I've read from several sources that for those who could be classified as obese according to bodyfat (>25% in men, >31% in women) a good starting point would be ~13kcal/lb of LBM. For your buddy, this could be anywhere from 2,200-2,800kcal.  Your friend is also likely not tracking accurately, as others have suggested - liquid calories (eg. sugar in tea/coffee, milk, pop, etc) are especially easy to forget about.
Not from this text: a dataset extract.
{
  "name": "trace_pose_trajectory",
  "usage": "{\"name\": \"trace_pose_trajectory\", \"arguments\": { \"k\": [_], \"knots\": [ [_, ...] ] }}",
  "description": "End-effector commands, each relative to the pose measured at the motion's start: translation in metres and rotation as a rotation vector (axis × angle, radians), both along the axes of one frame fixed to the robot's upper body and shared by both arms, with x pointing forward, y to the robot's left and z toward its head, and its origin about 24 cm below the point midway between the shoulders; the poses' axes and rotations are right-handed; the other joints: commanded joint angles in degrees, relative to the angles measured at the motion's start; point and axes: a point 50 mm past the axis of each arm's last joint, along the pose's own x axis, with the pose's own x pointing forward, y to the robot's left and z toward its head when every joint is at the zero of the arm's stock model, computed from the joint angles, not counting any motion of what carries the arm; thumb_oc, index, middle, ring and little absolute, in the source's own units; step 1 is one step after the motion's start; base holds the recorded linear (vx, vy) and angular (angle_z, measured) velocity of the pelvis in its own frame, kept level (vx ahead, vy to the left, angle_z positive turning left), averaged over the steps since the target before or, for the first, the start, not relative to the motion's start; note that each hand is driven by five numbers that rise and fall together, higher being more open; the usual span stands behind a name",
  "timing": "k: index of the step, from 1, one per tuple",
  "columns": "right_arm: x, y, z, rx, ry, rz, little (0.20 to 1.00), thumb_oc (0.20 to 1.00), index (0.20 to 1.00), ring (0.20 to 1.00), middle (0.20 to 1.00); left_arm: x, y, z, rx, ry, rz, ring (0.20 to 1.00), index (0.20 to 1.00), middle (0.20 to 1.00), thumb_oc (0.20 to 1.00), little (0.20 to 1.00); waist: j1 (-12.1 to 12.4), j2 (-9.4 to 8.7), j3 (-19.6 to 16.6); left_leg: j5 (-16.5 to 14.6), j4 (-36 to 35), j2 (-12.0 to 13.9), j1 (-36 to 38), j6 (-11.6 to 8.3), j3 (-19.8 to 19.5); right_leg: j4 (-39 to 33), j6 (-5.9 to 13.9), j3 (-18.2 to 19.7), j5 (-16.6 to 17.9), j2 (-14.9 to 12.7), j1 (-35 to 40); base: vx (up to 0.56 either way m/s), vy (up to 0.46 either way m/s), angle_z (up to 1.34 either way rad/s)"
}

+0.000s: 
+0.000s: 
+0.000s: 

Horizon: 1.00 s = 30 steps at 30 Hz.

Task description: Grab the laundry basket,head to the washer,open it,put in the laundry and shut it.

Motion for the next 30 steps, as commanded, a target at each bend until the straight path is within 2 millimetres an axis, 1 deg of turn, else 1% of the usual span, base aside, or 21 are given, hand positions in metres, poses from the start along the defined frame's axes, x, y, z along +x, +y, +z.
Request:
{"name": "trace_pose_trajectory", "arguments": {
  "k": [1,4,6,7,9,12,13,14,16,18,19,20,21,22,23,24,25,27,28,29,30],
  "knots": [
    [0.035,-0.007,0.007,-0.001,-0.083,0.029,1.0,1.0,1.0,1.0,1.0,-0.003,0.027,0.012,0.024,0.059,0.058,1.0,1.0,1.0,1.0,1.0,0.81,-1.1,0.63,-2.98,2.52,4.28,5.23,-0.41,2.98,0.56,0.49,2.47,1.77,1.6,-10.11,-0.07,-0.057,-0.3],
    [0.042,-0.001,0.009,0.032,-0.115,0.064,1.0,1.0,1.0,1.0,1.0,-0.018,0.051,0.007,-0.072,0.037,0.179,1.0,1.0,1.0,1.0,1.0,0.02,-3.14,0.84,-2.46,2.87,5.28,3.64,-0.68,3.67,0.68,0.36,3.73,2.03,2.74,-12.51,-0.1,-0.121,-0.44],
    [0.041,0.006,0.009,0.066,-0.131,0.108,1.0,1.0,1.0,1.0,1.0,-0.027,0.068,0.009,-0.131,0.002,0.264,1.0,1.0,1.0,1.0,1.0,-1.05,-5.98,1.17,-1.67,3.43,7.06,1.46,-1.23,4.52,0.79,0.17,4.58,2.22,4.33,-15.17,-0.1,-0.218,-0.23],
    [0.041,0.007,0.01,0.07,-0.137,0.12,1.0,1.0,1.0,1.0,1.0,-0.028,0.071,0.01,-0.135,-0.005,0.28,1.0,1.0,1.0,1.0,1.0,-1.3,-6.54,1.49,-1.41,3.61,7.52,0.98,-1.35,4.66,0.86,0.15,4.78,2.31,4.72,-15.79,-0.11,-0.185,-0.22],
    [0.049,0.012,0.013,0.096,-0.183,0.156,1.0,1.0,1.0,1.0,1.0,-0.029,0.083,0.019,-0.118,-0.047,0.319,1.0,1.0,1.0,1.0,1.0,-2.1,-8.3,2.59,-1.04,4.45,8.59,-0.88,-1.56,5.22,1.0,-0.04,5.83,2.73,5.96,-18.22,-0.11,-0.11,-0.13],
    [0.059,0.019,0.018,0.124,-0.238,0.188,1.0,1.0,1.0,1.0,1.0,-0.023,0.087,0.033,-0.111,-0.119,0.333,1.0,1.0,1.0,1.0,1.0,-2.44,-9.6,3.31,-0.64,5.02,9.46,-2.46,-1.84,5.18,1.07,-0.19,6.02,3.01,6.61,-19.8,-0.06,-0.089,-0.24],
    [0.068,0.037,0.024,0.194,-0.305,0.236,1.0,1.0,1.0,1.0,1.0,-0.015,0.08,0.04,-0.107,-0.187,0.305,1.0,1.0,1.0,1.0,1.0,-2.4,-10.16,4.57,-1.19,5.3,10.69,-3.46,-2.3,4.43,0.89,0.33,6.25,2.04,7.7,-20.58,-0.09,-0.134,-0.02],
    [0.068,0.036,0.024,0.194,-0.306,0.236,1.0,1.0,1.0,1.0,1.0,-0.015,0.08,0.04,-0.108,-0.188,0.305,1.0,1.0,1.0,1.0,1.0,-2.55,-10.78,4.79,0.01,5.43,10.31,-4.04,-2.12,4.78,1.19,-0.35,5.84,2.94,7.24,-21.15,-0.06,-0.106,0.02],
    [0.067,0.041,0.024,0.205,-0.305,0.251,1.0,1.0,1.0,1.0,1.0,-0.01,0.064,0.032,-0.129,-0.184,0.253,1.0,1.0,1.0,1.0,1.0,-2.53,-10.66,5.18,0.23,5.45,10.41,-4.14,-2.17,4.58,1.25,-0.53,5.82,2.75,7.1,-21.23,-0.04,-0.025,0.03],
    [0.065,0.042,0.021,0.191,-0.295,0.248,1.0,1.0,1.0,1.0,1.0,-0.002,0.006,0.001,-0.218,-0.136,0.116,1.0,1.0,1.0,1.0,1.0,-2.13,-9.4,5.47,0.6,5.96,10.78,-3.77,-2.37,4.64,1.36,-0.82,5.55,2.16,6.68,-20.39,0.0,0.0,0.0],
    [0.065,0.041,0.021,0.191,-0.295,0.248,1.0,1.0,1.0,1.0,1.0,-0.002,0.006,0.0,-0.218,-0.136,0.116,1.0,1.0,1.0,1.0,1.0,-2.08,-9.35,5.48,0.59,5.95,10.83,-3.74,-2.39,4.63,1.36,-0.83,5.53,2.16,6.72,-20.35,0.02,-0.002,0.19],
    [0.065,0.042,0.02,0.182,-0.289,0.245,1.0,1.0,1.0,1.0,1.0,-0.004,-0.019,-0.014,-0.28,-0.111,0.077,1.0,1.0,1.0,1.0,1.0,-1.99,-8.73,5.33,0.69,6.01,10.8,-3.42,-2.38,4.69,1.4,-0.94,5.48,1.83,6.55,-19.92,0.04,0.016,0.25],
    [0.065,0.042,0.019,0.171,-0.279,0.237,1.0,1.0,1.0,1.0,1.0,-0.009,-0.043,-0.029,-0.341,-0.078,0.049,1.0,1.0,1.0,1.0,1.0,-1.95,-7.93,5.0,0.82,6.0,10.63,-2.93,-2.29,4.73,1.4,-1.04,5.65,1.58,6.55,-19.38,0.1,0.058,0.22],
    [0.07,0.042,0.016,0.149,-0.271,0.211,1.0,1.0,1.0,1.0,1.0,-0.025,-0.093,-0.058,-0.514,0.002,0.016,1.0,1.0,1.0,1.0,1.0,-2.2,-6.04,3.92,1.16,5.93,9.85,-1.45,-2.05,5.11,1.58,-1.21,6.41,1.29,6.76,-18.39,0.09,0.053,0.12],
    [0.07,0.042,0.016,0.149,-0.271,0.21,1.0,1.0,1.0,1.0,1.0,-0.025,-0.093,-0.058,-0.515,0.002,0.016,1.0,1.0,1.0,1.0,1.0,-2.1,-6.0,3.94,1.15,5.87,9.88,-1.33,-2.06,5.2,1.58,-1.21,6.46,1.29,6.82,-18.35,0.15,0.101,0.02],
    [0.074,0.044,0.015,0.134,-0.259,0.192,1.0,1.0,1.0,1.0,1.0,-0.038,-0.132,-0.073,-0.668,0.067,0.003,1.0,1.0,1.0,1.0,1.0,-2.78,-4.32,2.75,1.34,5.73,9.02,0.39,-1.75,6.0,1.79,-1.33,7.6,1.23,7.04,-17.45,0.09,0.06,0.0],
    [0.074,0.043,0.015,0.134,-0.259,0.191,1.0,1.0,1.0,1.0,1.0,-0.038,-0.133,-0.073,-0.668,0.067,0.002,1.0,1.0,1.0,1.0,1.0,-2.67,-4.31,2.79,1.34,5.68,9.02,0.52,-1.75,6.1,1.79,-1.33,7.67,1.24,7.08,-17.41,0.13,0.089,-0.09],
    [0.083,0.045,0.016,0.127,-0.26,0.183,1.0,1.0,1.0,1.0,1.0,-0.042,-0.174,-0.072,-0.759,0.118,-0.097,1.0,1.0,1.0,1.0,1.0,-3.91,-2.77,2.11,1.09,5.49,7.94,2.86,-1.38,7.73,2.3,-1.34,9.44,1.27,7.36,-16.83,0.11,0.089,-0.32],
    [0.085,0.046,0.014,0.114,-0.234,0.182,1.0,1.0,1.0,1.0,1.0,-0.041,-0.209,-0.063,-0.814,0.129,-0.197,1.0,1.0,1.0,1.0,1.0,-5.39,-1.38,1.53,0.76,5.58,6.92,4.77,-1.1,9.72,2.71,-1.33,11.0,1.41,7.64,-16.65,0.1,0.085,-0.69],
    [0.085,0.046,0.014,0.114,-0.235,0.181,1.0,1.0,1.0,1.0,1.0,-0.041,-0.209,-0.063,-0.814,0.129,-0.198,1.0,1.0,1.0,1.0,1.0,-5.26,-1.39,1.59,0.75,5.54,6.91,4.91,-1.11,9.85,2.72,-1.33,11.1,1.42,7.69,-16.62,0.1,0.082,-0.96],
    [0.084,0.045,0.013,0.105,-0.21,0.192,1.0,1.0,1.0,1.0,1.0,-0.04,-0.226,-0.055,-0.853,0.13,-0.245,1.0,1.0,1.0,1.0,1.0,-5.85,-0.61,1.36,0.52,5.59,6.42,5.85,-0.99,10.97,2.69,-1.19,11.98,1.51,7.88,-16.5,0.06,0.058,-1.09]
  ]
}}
And a surplus 200-300kcal/day would be enough to completely stall/prevent fat loss; a lb/week of fat loss with his current activity should only need to be 300-500kcal/day below maintenance (which could very well be that wiggle room between 2,700-3,000kcal/day).

 

But, there is also a chance that he really only does burn that much in a day. Other factors could include a reduction in NEPA and/or NEAT, which would negate the 4hrs of lifting he's doing (a few hours of working out doesn't offset being sedentary the rest of the week), not working out as hard as he should during lifting sessions, lack of sleep & recovery, choosing poor quality foods, etc. Frankly, he's best off focusing on protein intake (1g of protein/lb of bodyweight; improves fat loss and conserves muscle), sticking with his lifting, and maybe adding 30-60min of walking everyday. Beyond that, he'll need to figure out what works for him. Experimentation is king. :)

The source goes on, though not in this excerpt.